We see drinking spots all around our Lorry stations and Car parks. We see many successful people stopping by drinking bars to drink and socialize every evening before they stagger home to their families, drunk.
We see the marketing of Alcoholic beverages under the guise of medicines, for impotence, Diabetes, Piles, infertility and many ailments without any efforts by the appropriate authorities to regulate them.
In villages all around our country, “Akpeteshie”, “Pito” “Ogogro” and other bars sit silently in corners, quietly ruining our families while we look on.

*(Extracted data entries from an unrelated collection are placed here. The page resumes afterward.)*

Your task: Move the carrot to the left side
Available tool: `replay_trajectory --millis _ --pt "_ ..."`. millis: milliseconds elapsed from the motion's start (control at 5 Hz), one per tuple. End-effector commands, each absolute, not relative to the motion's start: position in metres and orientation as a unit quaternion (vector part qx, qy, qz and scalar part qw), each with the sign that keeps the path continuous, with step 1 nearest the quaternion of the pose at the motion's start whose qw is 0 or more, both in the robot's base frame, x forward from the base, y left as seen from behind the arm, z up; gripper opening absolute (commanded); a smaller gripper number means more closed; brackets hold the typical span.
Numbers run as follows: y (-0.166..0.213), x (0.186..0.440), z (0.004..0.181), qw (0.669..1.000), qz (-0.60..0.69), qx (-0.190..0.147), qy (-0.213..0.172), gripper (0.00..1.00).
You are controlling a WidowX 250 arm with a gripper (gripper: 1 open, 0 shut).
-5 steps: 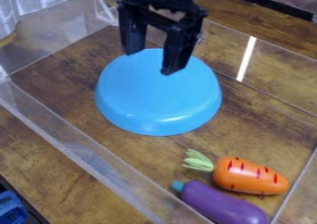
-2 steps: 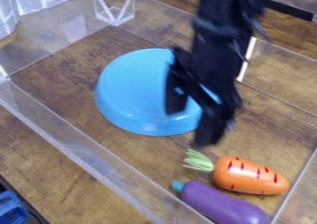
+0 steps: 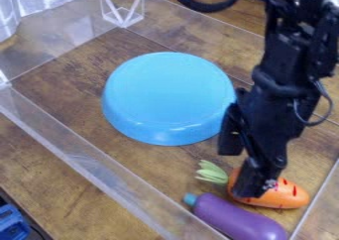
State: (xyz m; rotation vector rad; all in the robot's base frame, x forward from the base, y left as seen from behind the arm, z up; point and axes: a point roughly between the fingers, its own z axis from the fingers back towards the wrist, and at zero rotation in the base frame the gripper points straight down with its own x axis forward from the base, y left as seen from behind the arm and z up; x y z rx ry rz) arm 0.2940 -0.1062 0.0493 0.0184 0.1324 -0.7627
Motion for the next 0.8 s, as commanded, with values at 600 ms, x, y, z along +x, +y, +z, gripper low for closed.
replay_trajectory --millis 600 --pt "-0.137 0.315 0.054 0.926 -0.378 0.008 0.011 1.00"
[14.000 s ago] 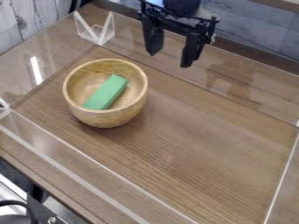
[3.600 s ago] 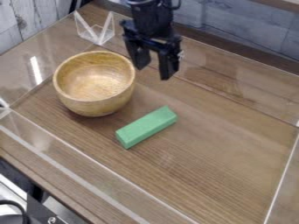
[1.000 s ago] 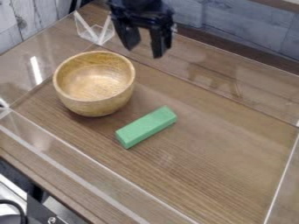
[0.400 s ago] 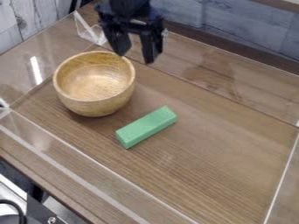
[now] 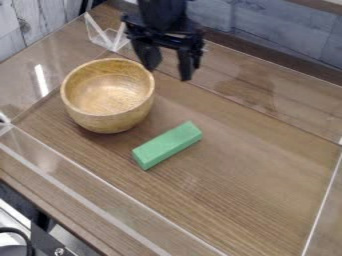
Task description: Move green object from inside the wooden bowl to the table next to it
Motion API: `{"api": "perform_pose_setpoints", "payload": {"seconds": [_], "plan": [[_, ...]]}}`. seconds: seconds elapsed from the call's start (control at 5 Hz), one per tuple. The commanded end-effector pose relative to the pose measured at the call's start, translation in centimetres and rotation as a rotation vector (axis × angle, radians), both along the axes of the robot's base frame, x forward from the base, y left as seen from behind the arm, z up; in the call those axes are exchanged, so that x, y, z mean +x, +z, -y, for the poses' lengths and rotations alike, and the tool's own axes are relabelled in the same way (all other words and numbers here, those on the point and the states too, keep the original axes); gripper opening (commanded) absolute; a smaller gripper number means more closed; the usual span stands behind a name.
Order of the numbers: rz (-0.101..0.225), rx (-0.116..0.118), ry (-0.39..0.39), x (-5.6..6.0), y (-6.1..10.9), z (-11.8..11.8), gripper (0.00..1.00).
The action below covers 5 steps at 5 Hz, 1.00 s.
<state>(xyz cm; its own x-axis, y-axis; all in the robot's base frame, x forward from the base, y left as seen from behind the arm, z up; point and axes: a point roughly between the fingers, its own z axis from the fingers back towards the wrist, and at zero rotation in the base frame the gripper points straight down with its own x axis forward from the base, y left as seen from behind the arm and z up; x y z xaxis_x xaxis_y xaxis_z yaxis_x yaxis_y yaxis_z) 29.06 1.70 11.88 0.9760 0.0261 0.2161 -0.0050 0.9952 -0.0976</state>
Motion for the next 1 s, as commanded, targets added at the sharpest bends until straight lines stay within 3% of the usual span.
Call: {"api": "perform_pose_setpoints", "payload": {"seconds": [0.0,0.4,0.8], "plan": [[0.065,0.024,0.009,0.7,1.3,-0.1,1.0],[0.069,0.038,-0.041,1.8,1.4,-3.0,1.0],[0.093,0.031,-0.083,1.7,1.3,-3.8,1.0]]}}
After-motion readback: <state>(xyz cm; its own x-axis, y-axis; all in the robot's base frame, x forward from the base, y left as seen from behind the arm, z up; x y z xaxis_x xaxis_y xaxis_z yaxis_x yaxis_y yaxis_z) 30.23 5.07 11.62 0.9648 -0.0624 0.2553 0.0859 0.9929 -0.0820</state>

Unfortunately, what I have described is only the first wave of a coming “Tsunami”. Many experts believe that as the Latin American drug cartels are squeezed more and more by America’s Drug Enforcement Agency, they will turn to West Africa as a transit point for drugs originally destined for Europe.
With time, more of the drugs originally destined for Europe will be consumed here in West Africa ruining our families, destroying our health, causing mayhem on our streets and wreaking havoc on our already inadequate health and law-enforcement resources. The combination of these narcotic drugs with alcohol will have effects worse than the sum of its parts. It is going to be bad—very bad.
To avoid this coming plague, we need to sit up and act.
First, we need to get reliable data on the extent of Alcohol and other substance abuse and the scope of the harm that it is causing. To this end, government must dedicate more resources for research into substance abuse. There are many experts, in our Medical, Pharmacy and Nursing Schools as well as in other institutions that are capable of doing this kind of research given the needed resources.
Second, we must educate our society about the dangers of drugs and how to avoid the traps that lead to addiction. This will involve the media, the Ministries of Information and Education, our houses of worship and our schools, including institutions of higher learning.
I can see the day when most of our mega-Churches will get physicians and nurses to talk to their congregations about the dangers of Alcohol and other drugs while the Ministry of Transport joins with GPRTU to design programs and posters that will promote “zero-tolerance” for drinking amongst those who drive.
Third, we must improve our treatment facilities in respect of these substances. Currently, most of our hospitals do not have the resources to perform simple drug screens that are routine in other parts of the world. We must make the resources available in government hospitals and have it paid for by all insurances, including the National Health Insurance Scheme.
Fourth, while it would be impractical to ban the use of Alcohol, we must regulate its distribution more effectively and protect children, including the unborn from its effects.
To this end, we must look at how establishments to sell alcohol are licensed, where they can be placed and who can buy from them.
I know that most of these recommendations will be greeted with the excuse that they would cost too much. Before anyone makes that argument, we should think of the cost to all of us of drugs.
Think of the accidents on our roads. Think of the patients dying silently at home and in our hospitals. Think of the innocent children dying before birth or being born with Fetal Alcohol syndrome.
Think of the women being pummeled day in day out by drunken men—or the men being beaten by drunken women.
We can pay for these measures by taxing Alcohol and the businesses that profit from it, as well as the transport industry and then all of us who stand to benefit from a society where substance abuse is low and decreasing. Let us move forward together, in sobriety.”